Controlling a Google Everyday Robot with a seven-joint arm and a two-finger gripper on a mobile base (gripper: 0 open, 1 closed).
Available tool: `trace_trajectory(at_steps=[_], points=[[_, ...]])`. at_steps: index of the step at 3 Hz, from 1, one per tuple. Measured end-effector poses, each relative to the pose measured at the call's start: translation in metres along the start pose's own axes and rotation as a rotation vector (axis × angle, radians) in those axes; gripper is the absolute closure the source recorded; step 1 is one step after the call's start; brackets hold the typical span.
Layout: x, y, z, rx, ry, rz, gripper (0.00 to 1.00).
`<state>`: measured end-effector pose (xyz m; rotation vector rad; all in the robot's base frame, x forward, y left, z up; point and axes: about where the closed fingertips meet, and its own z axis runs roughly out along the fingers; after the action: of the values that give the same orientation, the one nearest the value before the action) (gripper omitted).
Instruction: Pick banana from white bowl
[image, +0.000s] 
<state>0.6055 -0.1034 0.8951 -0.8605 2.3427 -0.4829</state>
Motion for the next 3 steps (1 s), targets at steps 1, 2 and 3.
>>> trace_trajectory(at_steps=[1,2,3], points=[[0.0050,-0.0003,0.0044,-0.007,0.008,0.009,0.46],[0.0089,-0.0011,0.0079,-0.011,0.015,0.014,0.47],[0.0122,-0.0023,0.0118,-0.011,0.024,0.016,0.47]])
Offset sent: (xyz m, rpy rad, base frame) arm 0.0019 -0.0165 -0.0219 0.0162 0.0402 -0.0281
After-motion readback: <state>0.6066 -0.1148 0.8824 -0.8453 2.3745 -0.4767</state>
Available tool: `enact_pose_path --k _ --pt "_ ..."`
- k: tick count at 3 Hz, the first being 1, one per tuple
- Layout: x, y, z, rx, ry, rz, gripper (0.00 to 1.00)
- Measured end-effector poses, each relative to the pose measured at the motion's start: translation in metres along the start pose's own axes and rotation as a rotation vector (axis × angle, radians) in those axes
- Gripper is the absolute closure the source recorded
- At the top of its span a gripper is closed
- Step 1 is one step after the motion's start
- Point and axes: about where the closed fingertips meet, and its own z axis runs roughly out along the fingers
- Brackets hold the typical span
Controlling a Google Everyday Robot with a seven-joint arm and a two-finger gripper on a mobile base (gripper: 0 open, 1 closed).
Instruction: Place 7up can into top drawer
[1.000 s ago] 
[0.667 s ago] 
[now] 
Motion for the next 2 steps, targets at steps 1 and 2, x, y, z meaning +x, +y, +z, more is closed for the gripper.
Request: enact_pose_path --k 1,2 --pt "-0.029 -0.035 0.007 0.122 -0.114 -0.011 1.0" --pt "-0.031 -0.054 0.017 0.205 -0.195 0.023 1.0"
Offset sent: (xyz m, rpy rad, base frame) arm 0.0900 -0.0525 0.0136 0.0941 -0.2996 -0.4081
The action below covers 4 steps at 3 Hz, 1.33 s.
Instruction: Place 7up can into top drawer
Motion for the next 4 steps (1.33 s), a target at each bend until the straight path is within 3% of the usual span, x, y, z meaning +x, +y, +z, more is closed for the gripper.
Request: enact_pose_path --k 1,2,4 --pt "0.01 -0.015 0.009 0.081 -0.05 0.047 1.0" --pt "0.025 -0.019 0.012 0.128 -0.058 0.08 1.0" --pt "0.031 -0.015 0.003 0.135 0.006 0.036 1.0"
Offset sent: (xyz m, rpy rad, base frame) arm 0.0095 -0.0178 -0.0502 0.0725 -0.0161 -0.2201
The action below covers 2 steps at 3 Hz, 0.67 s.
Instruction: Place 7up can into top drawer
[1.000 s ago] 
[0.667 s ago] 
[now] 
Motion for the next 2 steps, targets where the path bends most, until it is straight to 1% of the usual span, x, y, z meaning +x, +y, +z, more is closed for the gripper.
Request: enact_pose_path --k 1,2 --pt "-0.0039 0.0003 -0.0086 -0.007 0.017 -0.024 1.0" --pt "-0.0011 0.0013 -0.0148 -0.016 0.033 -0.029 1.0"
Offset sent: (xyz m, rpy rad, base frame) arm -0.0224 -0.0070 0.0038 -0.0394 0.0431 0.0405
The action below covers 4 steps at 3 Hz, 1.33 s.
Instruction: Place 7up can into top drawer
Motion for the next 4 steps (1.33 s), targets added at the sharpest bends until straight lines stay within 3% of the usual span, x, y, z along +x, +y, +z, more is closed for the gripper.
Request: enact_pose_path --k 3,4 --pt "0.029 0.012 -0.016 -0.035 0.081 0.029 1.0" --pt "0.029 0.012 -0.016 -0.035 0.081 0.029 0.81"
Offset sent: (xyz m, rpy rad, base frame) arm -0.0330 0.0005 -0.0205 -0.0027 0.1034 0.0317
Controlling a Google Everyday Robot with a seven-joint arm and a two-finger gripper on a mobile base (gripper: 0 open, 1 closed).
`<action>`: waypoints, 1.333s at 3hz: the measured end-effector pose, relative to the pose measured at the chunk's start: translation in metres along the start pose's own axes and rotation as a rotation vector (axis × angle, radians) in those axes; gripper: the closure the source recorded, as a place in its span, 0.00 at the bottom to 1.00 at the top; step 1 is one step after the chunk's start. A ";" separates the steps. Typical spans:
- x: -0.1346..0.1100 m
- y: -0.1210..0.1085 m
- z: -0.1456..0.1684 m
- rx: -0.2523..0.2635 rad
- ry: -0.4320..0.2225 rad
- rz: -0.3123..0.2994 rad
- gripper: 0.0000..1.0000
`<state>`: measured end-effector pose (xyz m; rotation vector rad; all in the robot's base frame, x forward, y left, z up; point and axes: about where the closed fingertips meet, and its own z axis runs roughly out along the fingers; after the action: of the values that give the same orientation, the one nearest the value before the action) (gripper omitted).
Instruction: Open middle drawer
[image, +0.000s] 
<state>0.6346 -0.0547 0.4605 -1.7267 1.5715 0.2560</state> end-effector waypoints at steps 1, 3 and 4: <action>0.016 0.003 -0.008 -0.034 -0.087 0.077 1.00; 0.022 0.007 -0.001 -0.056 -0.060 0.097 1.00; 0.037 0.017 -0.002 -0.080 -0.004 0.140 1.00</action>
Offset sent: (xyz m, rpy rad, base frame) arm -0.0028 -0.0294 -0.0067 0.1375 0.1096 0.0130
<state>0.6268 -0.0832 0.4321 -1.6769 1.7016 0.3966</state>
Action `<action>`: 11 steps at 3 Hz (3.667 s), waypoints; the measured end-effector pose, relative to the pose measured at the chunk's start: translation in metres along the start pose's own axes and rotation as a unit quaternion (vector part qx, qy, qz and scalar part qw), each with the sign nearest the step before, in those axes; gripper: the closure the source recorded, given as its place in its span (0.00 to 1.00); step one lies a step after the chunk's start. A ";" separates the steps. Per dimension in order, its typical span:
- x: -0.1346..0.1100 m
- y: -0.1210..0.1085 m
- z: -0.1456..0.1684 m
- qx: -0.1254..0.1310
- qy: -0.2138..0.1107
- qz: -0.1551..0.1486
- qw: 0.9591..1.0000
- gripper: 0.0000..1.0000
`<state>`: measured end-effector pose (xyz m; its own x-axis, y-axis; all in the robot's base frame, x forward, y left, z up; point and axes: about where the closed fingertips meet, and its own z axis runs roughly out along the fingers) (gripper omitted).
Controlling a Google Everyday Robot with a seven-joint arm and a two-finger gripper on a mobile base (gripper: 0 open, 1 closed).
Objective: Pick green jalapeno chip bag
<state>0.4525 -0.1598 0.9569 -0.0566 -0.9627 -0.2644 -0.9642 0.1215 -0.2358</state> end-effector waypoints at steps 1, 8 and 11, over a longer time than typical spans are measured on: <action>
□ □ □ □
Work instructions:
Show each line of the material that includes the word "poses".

Answer to the exercise:
Available tool: `trace_trajectory(at_steps=[_], points=[[_, ...]])`. at_steps: index of the step at 3 Hz, from 1, one per tuple. Measured end-effector poses, each relative to the pose measured at the call's start: translation in metres along the start pose's own axes and rotation as a rotation vector (axis × angle, radians) in those axes; gripper is the absolute closure the source recorded; step 1 is one step after the call's start; brackets hold the typical span.
- Measured end-effector poses, each relative to the pose measured at the motion's start: translation in metres along the start pose's own axes and rotation as a rotation vector (axis × angle, radians) in those axes

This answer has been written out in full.